▸ Work task
Take the data below and copy exactly the lines starting at the one with "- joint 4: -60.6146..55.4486" and finishing at the one with "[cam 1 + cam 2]", both included.

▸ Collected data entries
——
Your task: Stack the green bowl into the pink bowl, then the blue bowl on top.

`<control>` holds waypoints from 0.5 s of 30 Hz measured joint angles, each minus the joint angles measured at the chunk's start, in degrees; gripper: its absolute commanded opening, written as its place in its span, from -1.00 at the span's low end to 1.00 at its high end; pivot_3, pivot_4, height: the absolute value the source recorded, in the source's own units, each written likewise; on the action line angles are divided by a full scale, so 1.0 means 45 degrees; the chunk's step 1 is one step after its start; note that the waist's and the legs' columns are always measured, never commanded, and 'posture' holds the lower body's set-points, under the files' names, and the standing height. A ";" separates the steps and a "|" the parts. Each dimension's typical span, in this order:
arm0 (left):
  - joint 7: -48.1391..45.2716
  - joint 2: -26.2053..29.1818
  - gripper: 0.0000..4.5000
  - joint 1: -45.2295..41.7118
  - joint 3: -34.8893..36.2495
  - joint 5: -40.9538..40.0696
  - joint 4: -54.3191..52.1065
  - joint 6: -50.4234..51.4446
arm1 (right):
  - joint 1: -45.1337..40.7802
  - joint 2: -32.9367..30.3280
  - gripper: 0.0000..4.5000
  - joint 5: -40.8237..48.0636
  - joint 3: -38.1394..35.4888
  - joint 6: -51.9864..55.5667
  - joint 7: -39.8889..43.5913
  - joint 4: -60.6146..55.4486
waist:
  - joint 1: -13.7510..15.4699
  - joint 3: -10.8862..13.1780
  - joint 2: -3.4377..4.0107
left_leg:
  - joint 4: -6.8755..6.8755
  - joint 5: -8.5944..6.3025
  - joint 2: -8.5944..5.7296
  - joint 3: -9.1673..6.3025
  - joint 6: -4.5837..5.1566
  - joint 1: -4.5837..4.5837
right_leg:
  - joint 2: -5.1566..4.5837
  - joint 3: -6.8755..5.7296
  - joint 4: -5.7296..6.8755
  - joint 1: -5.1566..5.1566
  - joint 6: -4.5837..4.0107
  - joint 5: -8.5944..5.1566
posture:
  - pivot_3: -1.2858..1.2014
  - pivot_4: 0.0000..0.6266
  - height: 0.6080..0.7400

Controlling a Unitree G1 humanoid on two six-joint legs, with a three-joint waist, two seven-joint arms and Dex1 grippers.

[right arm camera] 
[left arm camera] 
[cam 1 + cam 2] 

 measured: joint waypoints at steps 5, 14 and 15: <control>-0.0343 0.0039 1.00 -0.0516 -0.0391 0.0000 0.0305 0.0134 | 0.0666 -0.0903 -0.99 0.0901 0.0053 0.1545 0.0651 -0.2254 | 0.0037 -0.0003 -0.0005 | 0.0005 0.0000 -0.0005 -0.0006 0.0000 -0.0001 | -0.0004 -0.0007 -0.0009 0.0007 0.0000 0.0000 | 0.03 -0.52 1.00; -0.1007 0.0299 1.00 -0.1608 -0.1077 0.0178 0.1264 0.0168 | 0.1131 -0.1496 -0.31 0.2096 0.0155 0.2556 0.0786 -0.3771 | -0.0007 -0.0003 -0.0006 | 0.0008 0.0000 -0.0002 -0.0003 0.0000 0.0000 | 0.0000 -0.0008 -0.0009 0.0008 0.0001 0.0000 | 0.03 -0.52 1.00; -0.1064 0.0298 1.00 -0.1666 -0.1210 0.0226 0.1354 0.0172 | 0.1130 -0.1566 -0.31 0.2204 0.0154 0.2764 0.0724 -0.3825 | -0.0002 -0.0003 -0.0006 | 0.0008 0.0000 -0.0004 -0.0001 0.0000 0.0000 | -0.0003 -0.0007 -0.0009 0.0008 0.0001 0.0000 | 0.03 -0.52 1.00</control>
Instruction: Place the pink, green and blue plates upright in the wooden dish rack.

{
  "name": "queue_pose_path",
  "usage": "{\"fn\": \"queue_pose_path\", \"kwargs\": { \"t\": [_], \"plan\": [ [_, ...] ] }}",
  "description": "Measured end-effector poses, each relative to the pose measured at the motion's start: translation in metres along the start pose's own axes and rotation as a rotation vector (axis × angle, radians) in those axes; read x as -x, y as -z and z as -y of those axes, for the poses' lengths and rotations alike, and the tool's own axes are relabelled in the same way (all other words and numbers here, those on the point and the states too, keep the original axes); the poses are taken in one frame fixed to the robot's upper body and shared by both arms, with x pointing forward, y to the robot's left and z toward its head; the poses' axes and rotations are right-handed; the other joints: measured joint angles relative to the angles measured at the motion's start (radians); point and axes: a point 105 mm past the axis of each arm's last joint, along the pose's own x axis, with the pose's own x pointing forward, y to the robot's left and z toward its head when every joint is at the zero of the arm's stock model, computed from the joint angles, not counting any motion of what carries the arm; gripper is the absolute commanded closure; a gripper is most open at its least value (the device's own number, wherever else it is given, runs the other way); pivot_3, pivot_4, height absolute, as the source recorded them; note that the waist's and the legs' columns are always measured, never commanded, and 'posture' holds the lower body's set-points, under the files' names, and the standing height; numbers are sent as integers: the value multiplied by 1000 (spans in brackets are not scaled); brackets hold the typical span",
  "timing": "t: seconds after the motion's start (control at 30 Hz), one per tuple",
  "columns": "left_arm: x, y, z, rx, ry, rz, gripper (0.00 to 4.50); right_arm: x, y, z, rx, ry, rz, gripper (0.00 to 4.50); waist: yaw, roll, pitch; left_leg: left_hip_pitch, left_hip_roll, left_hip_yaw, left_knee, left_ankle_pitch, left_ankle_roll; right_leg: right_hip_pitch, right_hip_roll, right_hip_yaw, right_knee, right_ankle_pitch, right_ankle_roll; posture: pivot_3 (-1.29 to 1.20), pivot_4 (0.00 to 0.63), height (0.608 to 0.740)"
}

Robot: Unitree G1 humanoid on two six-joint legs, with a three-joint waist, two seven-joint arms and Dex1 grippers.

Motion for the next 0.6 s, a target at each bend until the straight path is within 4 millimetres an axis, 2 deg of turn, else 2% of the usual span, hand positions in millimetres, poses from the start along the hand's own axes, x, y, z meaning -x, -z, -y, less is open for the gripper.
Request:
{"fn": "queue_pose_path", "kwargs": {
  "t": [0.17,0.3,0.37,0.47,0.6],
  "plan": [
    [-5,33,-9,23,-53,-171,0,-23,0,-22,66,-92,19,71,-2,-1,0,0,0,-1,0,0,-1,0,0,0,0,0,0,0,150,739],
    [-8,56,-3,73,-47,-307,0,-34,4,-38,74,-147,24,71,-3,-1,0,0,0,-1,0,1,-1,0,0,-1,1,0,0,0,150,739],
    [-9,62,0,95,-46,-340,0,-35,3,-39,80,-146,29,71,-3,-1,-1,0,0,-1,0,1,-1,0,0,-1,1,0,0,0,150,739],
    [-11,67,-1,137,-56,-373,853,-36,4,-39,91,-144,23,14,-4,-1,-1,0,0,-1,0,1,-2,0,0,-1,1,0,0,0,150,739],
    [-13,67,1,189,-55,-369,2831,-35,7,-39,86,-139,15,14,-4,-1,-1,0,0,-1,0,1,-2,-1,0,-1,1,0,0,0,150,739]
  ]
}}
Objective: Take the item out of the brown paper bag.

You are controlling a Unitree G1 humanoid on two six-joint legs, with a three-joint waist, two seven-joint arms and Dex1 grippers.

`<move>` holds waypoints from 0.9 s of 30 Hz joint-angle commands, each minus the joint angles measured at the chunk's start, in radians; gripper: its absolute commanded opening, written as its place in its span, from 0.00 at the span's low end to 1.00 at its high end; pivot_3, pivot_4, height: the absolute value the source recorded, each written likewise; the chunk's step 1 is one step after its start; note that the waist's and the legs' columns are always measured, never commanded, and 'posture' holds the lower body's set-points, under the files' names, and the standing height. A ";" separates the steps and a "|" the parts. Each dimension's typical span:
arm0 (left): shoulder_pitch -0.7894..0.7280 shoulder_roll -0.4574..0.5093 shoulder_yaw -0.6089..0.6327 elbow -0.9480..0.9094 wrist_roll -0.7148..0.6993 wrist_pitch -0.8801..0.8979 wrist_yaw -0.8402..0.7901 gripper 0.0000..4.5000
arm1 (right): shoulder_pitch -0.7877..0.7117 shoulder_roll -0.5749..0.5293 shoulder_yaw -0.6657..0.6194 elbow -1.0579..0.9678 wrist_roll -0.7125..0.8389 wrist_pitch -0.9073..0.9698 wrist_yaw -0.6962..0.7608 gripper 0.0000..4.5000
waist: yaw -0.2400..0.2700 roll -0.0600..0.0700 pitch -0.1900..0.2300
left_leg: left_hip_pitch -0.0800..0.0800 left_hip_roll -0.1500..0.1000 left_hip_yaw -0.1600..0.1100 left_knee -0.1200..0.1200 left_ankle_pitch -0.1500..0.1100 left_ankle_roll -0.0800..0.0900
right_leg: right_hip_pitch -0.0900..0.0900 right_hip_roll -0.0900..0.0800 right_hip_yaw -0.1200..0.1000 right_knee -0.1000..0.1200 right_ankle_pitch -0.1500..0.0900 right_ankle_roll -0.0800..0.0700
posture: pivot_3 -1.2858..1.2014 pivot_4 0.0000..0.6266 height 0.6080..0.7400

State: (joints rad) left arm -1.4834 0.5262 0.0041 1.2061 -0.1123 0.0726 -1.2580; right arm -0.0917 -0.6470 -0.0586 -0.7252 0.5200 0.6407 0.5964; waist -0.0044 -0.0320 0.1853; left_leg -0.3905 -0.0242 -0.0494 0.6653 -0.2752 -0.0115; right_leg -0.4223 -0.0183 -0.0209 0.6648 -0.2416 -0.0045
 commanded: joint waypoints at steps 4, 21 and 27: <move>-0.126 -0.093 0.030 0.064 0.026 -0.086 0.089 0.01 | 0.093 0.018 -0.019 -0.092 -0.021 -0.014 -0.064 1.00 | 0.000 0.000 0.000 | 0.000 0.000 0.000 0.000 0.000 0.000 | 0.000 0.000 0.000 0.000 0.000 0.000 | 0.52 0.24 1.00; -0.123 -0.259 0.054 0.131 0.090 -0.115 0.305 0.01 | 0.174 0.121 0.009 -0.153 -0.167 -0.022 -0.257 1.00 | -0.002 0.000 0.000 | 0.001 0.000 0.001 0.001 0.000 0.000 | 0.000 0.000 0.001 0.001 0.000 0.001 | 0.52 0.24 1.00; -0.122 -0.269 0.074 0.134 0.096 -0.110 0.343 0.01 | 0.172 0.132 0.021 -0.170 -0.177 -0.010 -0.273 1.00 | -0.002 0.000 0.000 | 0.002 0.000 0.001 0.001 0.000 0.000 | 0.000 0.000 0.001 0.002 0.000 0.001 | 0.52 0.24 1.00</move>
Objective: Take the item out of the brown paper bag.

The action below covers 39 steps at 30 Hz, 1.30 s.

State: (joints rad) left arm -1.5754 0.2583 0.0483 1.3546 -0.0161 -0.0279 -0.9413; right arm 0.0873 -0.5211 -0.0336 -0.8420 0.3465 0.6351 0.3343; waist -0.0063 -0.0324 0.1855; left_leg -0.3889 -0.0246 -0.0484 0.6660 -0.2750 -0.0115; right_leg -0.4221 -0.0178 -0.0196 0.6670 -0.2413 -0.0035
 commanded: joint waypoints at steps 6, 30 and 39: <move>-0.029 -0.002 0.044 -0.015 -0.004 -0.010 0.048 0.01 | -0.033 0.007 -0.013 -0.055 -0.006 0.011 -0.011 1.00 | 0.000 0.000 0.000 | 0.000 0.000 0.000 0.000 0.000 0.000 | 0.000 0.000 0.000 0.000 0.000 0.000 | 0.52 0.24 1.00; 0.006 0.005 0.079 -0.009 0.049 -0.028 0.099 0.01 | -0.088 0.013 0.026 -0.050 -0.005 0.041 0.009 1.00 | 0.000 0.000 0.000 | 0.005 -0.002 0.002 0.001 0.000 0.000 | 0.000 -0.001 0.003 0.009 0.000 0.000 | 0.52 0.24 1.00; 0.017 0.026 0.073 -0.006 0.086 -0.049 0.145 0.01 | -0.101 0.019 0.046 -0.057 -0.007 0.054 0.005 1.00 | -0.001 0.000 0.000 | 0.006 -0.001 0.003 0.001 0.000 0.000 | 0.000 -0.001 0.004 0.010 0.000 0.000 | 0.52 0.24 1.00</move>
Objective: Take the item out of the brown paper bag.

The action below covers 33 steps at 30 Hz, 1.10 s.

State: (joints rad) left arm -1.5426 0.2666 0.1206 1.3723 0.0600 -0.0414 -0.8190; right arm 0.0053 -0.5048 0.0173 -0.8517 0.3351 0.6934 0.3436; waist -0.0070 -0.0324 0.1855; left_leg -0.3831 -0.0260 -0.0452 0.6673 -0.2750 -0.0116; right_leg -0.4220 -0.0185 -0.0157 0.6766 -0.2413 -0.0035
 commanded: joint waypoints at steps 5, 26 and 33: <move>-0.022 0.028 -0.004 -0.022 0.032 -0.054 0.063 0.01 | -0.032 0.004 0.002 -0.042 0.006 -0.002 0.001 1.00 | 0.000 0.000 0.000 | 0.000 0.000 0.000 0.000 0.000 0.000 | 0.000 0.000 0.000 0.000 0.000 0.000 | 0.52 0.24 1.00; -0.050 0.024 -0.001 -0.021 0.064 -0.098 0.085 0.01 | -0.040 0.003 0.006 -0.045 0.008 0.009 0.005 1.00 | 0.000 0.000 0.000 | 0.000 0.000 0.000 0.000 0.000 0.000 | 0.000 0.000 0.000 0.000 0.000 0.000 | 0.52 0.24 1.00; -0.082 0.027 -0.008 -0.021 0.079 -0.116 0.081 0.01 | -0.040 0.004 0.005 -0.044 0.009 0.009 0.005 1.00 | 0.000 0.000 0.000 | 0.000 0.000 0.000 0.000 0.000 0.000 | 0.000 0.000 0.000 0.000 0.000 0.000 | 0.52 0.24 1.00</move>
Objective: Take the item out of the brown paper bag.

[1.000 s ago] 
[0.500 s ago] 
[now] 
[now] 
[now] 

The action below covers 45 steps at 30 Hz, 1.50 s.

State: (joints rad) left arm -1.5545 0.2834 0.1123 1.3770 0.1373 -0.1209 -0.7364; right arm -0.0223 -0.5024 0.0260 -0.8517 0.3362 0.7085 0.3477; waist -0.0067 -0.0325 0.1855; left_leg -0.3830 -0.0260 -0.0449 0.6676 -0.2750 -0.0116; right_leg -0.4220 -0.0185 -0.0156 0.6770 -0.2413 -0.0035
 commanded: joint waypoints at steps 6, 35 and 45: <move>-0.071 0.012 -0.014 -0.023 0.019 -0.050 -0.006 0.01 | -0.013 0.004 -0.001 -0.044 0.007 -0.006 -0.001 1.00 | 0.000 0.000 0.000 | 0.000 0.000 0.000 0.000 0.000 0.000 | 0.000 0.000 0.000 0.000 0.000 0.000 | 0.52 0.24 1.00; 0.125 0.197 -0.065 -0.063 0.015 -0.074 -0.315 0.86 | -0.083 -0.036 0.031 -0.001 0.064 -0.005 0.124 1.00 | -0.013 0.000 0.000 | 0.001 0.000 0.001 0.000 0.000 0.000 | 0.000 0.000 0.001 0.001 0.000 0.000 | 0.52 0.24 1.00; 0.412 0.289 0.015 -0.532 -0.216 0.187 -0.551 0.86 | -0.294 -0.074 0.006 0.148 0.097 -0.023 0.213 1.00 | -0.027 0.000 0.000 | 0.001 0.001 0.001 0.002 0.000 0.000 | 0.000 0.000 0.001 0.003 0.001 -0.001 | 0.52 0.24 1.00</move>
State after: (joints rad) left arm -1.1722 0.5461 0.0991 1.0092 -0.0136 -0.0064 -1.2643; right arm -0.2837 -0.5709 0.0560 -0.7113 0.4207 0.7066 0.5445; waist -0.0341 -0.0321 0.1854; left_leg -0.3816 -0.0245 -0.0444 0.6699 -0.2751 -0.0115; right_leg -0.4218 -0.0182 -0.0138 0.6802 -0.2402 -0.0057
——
▸ Your response
  - joint 4: -60.6146..55.4486
waist:
  - joint 1: -13.7510..15.4699
  - joint 3: -10.8862..13.1780
  - joint 2: -3.4377..4.0107
left_leg:
  - joint 4: -6.8755..6.8755
  - joint 5: -8.5944..6.3025
  - joint 2: -8.5944..5.7296
  - joint 3: -9.1673..6.3025
  - joint 6: -4.5837..5.1566
  - joint 1: -4.5837..4.5837
right_leg:
  - joint 2: -5.1566..4.5837
  - joint 3: -6.8755..5.7296
  - joint 4: -5.7296..6.8755
  - joint 1: -5.1566..5.1566
  - joint 6: -4.5837..4.0107
  - joint 5: -8.5944..5.1566
posture:
  - pivot_3: -1.2858..1.2014
  - pivot_4: 0.0000..0.6266
  - height: 0.6080..0.7400

Controlling a Unitree G1 humanoid on two six-joint legs, with a three-joint waist, two seven-joint arms and Dex1 grippers.

[right arm camera] 
[left arm camera] 
[cam 1 + cam 2] 

There is nothing else to this exercise.